Dans un café
Je me souviens. Nous nous étions donné rendez-vous dans un café. Nous ne nous connaissions pas vraiment. Elle avait proposé que nous rencontrions. Je ne connaissais que sa voix. Je l'attendais dans ce bar sans âge. J'étais arrivé tôt, trop tôt. Alors pour tromper l'ennui j'avais commandé à boire. Comme d'habitude. C'est plus facile de tromper l'ennui ainsi. Je regardais les gens. Je ne les écoutais pas, sa voix hantait mon âme. Autour de moi la danse des vivants battait son plein.
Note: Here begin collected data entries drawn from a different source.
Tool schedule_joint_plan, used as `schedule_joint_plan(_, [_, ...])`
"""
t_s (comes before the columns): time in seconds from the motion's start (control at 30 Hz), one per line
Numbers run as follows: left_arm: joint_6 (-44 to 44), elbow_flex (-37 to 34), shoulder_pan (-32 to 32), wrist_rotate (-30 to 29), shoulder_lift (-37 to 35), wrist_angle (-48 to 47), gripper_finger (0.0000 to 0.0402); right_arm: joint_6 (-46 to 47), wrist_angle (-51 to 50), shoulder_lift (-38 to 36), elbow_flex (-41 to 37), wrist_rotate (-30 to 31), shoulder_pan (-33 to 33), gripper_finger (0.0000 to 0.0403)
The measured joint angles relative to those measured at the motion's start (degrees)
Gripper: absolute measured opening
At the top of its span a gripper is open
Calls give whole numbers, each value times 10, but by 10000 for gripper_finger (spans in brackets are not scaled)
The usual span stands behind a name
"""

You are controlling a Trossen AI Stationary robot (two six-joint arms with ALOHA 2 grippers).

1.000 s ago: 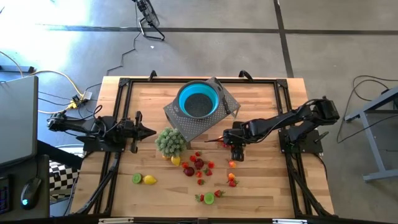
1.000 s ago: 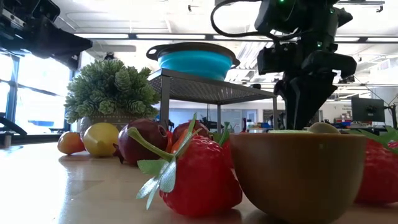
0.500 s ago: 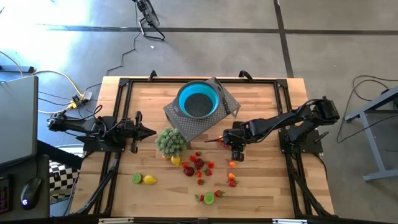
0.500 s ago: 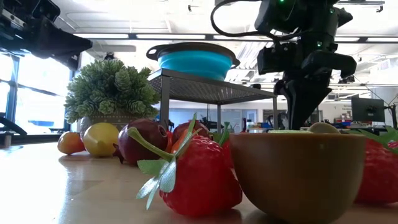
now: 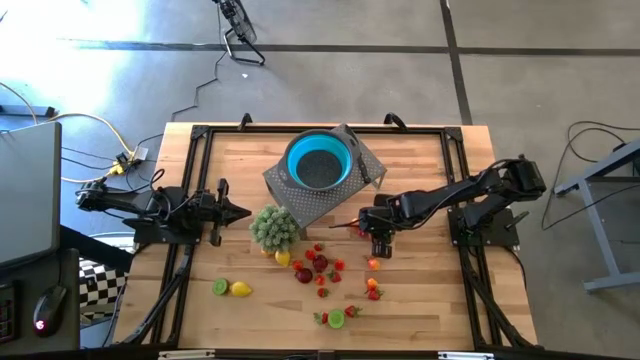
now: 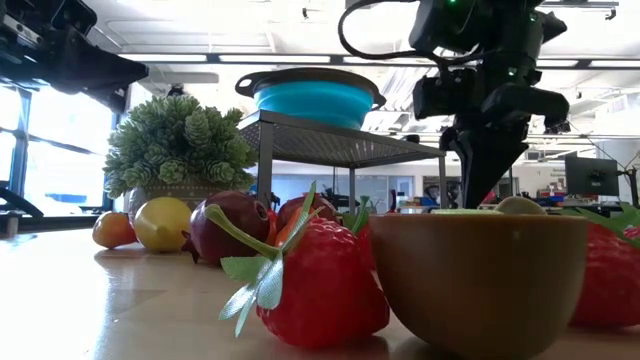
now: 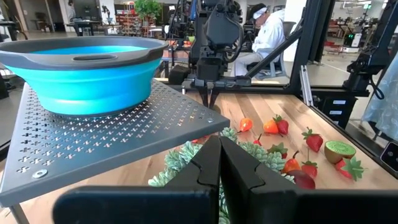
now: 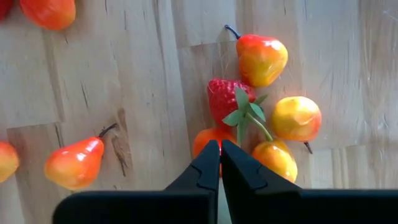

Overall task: Pick & Place Fruit
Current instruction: Put the pear into the blue strainer bowl on the shelf

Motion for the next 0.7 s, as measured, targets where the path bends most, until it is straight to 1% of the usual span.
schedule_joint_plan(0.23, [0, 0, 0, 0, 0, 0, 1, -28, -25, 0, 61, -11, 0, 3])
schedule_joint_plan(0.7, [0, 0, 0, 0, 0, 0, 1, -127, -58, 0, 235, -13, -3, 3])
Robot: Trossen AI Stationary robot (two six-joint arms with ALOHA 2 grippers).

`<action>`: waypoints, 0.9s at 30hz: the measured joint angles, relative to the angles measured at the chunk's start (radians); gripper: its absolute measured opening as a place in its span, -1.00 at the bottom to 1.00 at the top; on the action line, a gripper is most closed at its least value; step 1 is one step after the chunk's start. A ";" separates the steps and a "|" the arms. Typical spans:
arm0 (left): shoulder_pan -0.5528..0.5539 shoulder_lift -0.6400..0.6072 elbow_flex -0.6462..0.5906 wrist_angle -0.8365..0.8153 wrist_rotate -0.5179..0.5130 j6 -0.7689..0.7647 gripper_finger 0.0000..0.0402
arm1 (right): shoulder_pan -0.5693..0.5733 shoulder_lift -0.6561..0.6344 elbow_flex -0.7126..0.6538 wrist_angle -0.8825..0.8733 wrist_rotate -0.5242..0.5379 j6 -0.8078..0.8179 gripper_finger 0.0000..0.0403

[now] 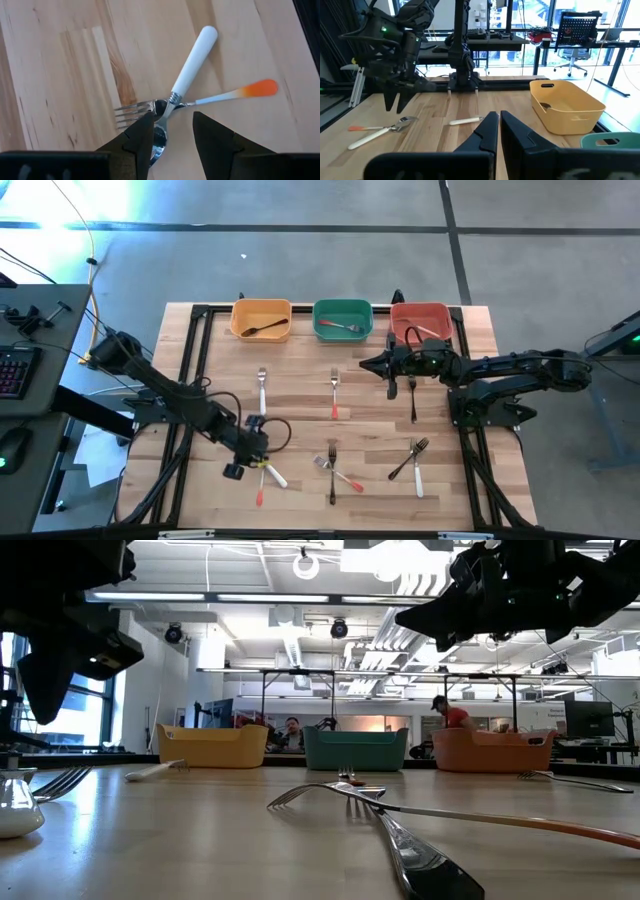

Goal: Sort silverware by color (type)
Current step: Put the bottom left white fork into the orange bin

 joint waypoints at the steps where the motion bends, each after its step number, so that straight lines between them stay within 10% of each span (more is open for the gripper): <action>1: -0.003 0.005 0.000 0.008 -0.005 0.004 -0.36 | 0.000 0.000 0.000 0.000 0.000 0.000 -0.98; 27: -0.009 0.291 0.200 -0.075 -0.015 0.169 -0.36 | 0.000 0.000 0.000 0.016 0.000 -0.027 -0.98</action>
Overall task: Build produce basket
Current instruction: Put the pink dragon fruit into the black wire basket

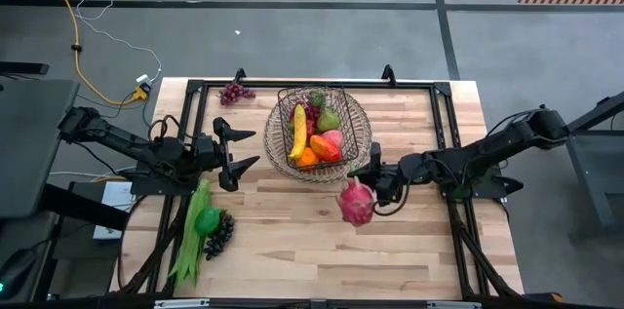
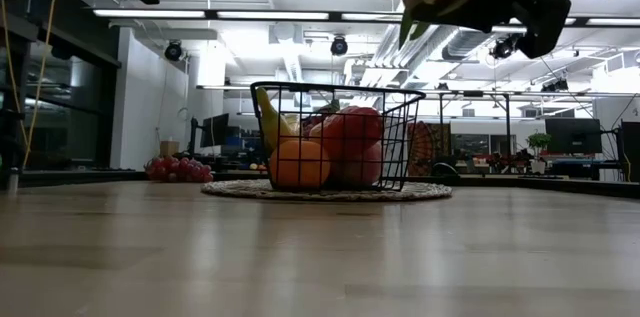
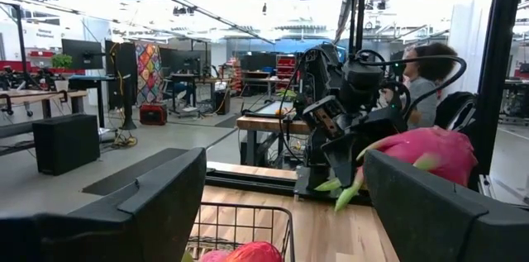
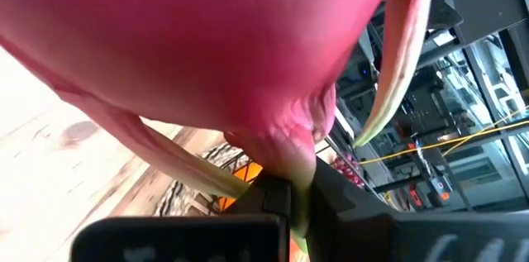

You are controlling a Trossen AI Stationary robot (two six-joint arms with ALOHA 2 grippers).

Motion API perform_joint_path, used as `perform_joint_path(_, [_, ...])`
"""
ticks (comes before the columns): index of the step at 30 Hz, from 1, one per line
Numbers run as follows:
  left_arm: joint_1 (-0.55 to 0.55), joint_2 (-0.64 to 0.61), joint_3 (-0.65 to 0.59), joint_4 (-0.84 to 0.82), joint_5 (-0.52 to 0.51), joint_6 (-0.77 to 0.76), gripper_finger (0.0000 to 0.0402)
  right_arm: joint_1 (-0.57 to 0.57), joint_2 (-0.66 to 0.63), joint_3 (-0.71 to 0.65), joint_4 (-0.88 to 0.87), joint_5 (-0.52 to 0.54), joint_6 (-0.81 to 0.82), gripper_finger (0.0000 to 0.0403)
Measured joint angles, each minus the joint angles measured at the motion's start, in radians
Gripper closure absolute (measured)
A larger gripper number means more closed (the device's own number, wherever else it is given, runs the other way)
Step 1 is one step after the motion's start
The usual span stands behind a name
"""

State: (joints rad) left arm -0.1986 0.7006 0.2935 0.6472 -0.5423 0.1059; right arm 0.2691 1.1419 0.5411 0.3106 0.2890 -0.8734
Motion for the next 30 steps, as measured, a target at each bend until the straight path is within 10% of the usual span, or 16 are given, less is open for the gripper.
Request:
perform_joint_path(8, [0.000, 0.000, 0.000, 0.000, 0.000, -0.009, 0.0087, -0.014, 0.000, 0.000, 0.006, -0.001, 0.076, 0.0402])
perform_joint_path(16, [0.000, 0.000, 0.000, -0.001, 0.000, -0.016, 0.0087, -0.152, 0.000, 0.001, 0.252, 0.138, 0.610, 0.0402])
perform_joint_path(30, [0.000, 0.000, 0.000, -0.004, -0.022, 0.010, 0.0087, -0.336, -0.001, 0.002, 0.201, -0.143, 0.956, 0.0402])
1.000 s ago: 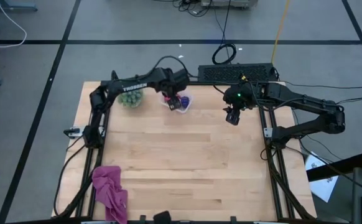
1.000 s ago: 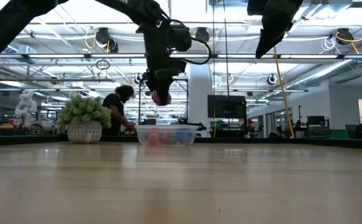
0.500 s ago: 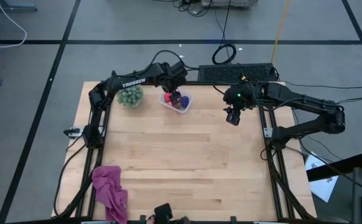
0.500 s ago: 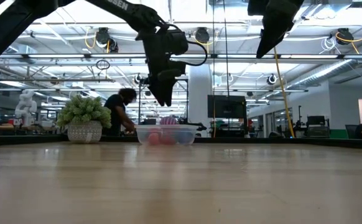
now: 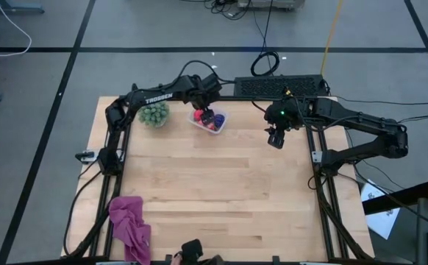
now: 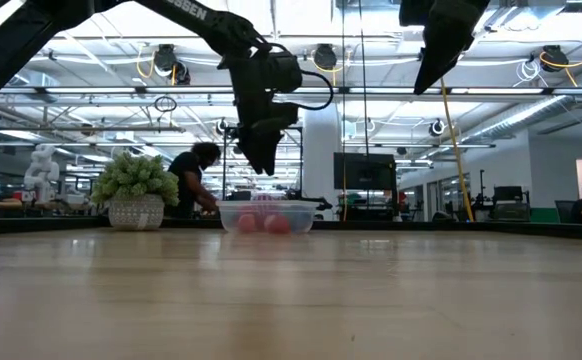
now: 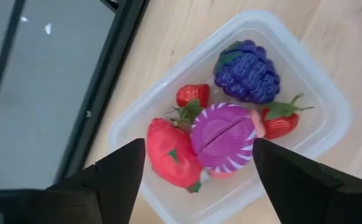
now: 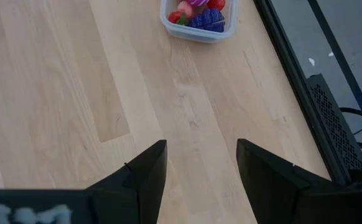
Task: Pick and placing Produce into tupperware
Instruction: Return to Home Position
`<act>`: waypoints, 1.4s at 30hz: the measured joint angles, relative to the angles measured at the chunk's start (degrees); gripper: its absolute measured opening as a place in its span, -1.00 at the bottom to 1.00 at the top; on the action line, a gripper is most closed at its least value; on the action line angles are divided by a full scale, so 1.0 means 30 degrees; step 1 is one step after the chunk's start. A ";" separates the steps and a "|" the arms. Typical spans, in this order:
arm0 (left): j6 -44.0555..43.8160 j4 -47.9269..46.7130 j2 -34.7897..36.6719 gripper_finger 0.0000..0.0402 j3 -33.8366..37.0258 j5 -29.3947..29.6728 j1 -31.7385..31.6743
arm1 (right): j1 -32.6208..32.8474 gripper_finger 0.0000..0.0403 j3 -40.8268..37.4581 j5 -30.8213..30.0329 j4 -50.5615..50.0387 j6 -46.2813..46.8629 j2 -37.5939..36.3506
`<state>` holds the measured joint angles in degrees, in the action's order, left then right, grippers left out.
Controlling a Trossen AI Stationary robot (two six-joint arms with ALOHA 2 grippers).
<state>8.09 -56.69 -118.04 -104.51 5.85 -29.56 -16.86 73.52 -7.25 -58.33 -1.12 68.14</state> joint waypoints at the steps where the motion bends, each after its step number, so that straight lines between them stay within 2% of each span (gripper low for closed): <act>1: 0.0262 0.0000 0.0001 0.51 0.0000 0.0190 0.0000 | 0.0000 -0.09 0.0000 0.0001 0.0000 -0.0002 0.0000; 11: 0.1432 -0.0323 0.1083 0.53 0.0015 0.1626 -0.1049 | 0.0000 -0.09 0.0000 0.0007 -0.0022 0.0216 0.0000; 15: 0.1402 -0.0468 0.2986 0.53 0.0015 0.2118 -0.1348 | 0.0000 -0.09 0.0000 0.0004 -0.0044 0.0218 0.0007; 20: 0.0512 -0.0550 0.6695 0.53 0.0015 0.2334 -0.0848 | 0.0000 -0.09 0.0000 0.0000 0.0120 0.0049 0.0007; 25: -0.1302 -0.0658 1.0831 0.53 -0.0007 0.2074 0.0882 | 0.0000 -0.09 0.0000 0.0000 0.0146 0.0012 0.0007; 32: -0.2853 -0.1229 1.5752 0.53 -0.0022 0.2033 0.4797 | 0.0000 -0.09 -0.0004 0.0000 0.0072 0.0005 0.0007; 37: -0.5093 -0.2205 1.7979 0.53 -0.0022 0.2015 0.7662 | -0.0007 -0.09 -0.0007 -0.0027 -0.0921 0.0148 -0.0056; 42: -0.6901 -0.4404 1.8581 0.53 0.0023 0.2181 1.0543 | -0.0007 -0.09 -0.0007 -0.0155 -0.0267 0.0636 -0.1165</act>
Comme dans un film muet les images défilaient. Ils entraient, ils sortaient. En fond sonore sa voix me portait. Je l'entendais me susurrer des phrases tendres. Le timbre sensuel de ses paroles engourdissait mes sens. Mon coeur se vaporisait en volutes bleutées. Je l'aimais déjà.
Puis, la nuit doucement a absorbé la rue. Les lucioles de la ville se sont déposées, légèrement.
La bouteille était vide. Le cendrier plein de cendre, les volutes de mon coeur s'y était échouées.
Derrière le comptoir, les derniers verres finissaient de tinter avant de se rejoindre en ordre appliqué sur une étagère fatiguée.
Les chaises commencèrent à s'ordonner sous la poussée du balai qui les malmenait.
Je me souviens. Nous nous étions donné rendez-vous dans un café. Nous ne nous connaissions pas. Mais je n'y suis pas allée.